A Monday Morning Catch-Up
I hope you had a great weekend.
To get the week started right, today's edition
will discuss three items, beginning with the
response to the life-affirming film "Bella."
My wife and I had a chance to see
the film, starring Eduardo Verastegui
and
a remarkable actress,
Tammy Blanchard, Friday night. According
to "The Numbers," Bella debuted in 17th
place, just behind a powerful film in its own
right, "Into the Wild." Very impressive!
We have real reason to hope that
this solid start will be a springboard for
"Bella" to be shown in many more theatres across
the land. (For information, go to
www.bellathemovie.com. And for a very funny,
very perceptive review, go to
http://rogerebert.suntimes.com/apps/pbcs.dll/article?AID=/20071025/REVIEWS/710250301/1023.)
There has been a fair amount of
attention paid to a study released today by The
Project
for Excellence in Journalism and the Joan
Shorenstein Center on the Press, Politics, and
Public Policy at Harvard University that
examined coverage of the 2008 presidential race
from January through May.
Joe Strupp's opening paragraph in
a Editor & Publisher story titled
"Campaign Coverage Still Focuses on 'Horse
Race,' Says Study," offers this summary: "News
coverage of the 2008 presidential campaign has
centered predominantly on just five candidates,
offered very little information about their
public records or what they would do in office,
and focused more than 60% of stories on
political and tactical aspects of the race,
according to a joint study released Monday."
What the lead omits, however, is
more important that the chronic complaint that
most news stories concentrate on "who's ahead,"
more than "the issues." And that is that the
uniformly pro-abortion Democratic presidential
candidates received much more attention--and
more positive attention--with Sen. Clinton the
subject of the most coverage by far.
Likewise Democrats were the
beneficiary of much more positive coverage that
the almost uniformly pro-life on abortion
Republican field. As you would expect, media
darling pro-abortion Sen. Barack Obama
(D-Illinois) received the most favorable
attention--47%.
The study reviewed 1,742 campaign
stories.

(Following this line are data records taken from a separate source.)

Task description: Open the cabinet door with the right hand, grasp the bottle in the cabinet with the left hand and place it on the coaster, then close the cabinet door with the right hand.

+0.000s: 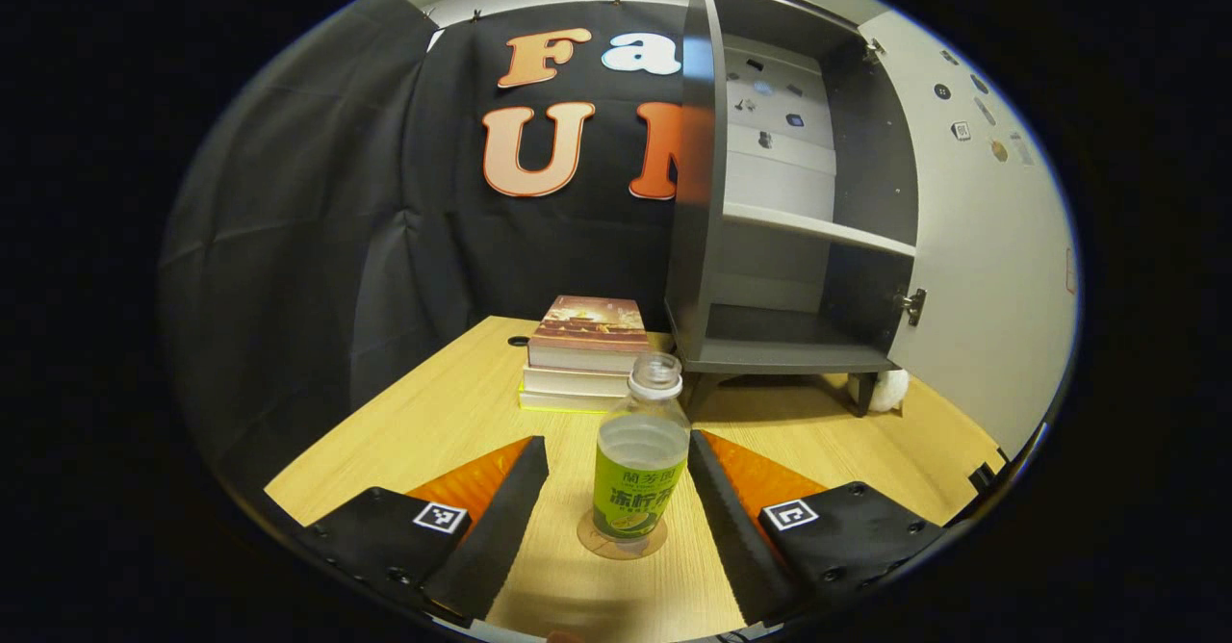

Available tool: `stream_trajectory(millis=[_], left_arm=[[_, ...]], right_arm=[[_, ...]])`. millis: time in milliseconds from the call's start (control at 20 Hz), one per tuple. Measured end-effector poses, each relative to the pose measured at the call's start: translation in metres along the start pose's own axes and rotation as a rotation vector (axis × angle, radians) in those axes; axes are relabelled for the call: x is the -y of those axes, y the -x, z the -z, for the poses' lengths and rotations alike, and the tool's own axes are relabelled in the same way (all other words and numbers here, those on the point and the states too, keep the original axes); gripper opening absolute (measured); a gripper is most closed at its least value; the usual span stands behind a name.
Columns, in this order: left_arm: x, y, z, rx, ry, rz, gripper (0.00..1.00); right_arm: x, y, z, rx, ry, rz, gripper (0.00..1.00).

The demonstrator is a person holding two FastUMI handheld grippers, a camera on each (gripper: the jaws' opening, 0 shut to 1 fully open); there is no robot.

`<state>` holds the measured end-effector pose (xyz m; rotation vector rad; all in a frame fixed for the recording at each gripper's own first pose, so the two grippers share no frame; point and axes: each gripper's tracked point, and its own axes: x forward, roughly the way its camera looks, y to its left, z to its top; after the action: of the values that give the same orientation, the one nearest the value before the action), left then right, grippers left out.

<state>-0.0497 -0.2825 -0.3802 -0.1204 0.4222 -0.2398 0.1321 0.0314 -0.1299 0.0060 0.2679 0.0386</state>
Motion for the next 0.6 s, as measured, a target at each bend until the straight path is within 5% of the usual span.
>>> stream_trajectory(millis=[600], left_arm=[[-0.043, 0.081, -0.138, 0.100, 0.011, 0.071, 0.96]], right_arm=[[-0.063, 0.015, -0.002, 0.002, -0.016, -0.077, 0.88]])
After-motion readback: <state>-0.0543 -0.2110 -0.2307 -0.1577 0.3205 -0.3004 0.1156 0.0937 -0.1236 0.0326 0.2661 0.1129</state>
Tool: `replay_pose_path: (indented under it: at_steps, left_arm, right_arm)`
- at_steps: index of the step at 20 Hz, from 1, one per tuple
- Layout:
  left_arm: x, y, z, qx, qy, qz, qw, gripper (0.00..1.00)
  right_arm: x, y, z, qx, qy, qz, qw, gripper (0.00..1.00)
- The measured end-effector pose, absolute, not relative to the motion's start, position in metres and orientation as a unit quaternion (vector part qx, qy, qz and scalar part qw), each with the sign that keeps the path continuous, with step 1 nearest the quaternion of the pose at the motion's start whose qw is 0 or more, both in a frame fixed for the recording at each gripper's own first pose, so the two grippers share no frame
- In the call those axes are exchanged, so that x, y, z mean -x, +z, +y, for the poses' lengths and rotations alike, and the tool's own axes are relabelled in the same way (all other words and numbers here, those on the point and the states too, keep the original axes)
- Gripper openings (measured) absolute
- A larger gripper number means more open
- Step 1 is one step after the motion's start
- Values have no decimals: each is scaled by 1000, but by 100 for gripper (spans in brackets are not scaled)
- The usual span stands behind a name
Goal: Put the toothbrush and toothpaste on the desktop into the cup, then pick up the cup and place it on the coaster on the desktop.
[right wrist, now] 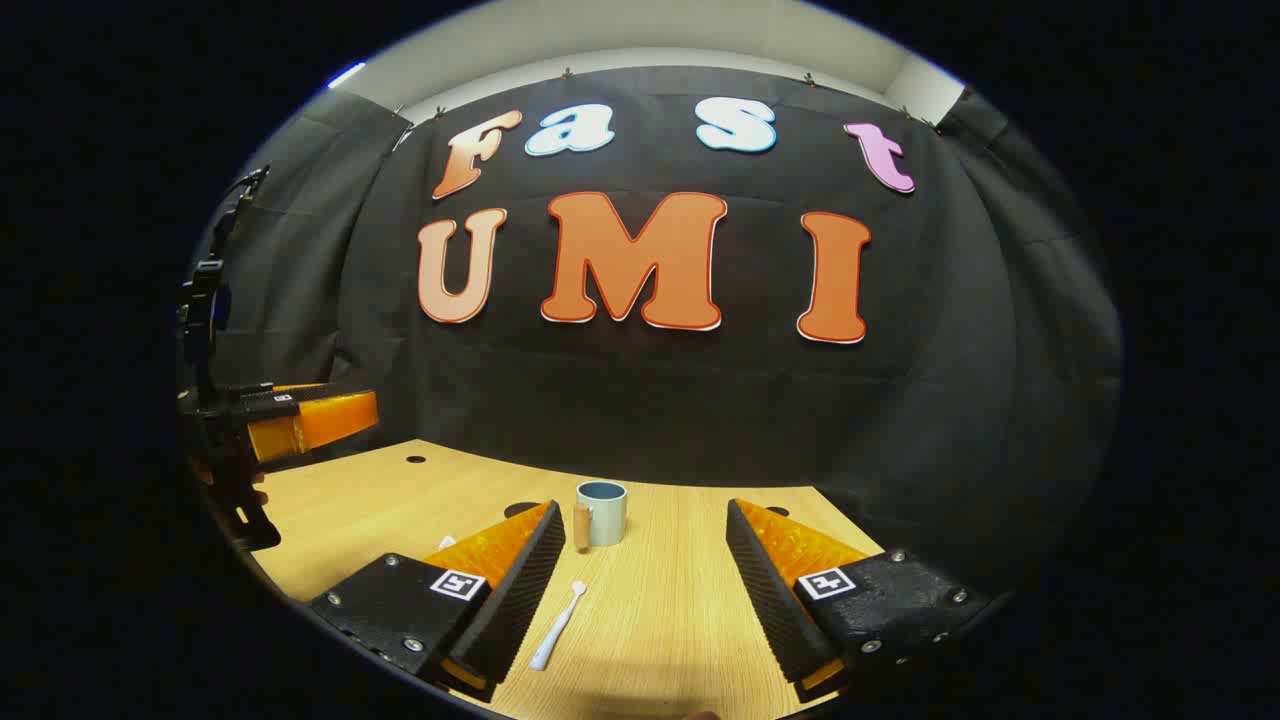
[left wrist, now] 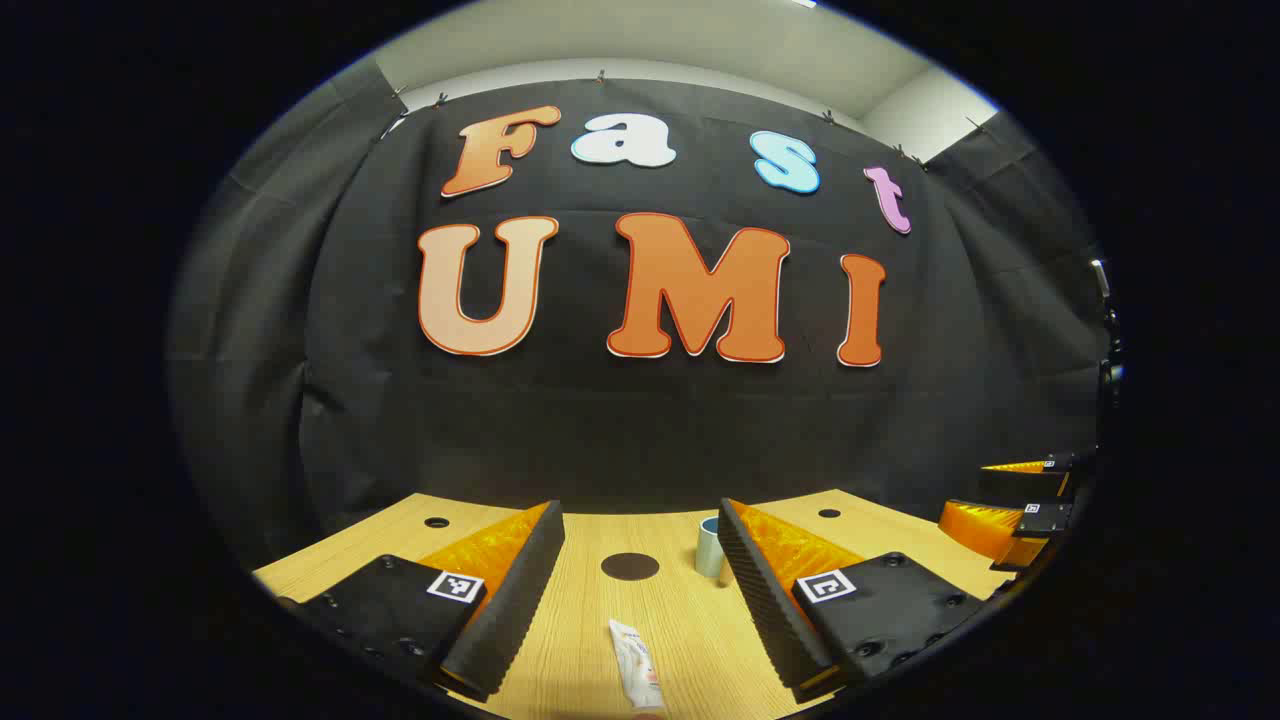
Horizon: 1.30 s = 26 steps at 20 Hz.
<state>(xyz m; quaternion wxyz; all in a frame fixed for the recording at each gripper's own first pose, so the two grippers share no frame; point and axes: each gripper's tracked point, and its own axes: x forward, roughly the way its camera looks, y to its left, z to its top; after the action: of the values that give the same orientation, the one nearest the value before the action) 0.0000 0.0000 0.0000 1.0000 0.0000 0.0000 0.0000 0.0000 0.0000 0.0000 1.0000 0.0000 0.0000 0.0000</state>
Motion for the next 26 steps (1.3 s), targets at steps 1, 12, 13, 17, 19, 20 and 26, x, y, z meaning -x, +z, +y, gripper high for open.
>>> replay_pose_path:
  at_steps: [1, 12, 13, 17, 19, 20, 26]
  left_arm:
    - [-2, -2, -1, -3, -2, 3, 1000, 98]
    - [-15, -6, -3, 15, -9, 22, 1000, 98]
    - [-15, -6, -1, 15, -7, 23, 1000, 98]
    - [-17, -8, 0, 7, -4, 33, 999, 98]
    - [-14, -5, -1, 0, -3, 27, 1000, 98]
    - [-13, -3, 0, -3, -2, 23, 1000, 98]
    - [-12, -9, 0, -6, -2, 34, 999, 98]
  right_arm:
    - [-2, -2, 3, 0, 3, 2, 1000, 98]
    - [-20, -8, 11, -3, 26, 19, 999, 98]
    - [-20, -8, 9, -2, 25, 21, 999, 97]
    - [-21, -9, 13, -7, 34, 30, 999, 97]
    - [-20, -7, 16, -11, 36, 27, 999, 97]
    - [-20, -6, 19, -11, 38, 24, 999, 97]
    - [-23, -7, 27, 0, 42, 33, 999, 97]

Included was coverage from five major
newspapers, cable news shows, radio programs,
major Web site, and the network morning and
evening news programs.
And, if you have a chance, by all
means go to
http://www.weeklystandard.com/Content/Public/Articles/000/000/014/282dwxzn.asp.
Bioethicist Wesley J. Smith has authored a
wonderful overview, under the headline, "Awakenings:
The Schiavo case revisited."
As always, Wesley packs a ton of
information into a single column. He reminds us
a string of cases of which Jesse
Ramirez is only the latest
example in which "an unconscious patient wak[es]
up after being consigned to death by
dehydration."
Last June, one week after Ramirez
was rendered unconscious following a serious
auto accident, Ramirez's wife and doctors
"decided he would never recover and pulled his
feeding tube," Smith writes." He went without
food and water for five long days."
But, fortunately, Rameriz's
mother took the wife to court and won
guardianship. "The judge ordered that Jesse be
temporarily rehydrated and nourished," according
to Smith.
"Then Jesse regained
consciousness. Now, instead of dying by
dehydration, he will receive rehabilitation and
get on with his life--all because his mother
rejected the reigning cultural paradigm that a
life with profound cognitive dysfunction is not
worth living."
Ramirez is only the latest
example of an "awakening"--and when there are
such happy endings, doctors and reporters always
manage to get their stories straight. The
starvation and dehydration death of Terri
Schindler Schiavo is/was "different."
Terri's death has been used by
pro-death forces to further the "devaluation of
the weakest among us," according to Smith,
turning them "into a disposable and exploitable
caste." But the tide can be reversed.
"Jesse Ramirez, Haleigh Poutre [a
young girl in Massachusetts], and the
groundbreaking research into the treatment of
serious brain injury are powerful reminders that
where there is life, there is hope," Smith
writes.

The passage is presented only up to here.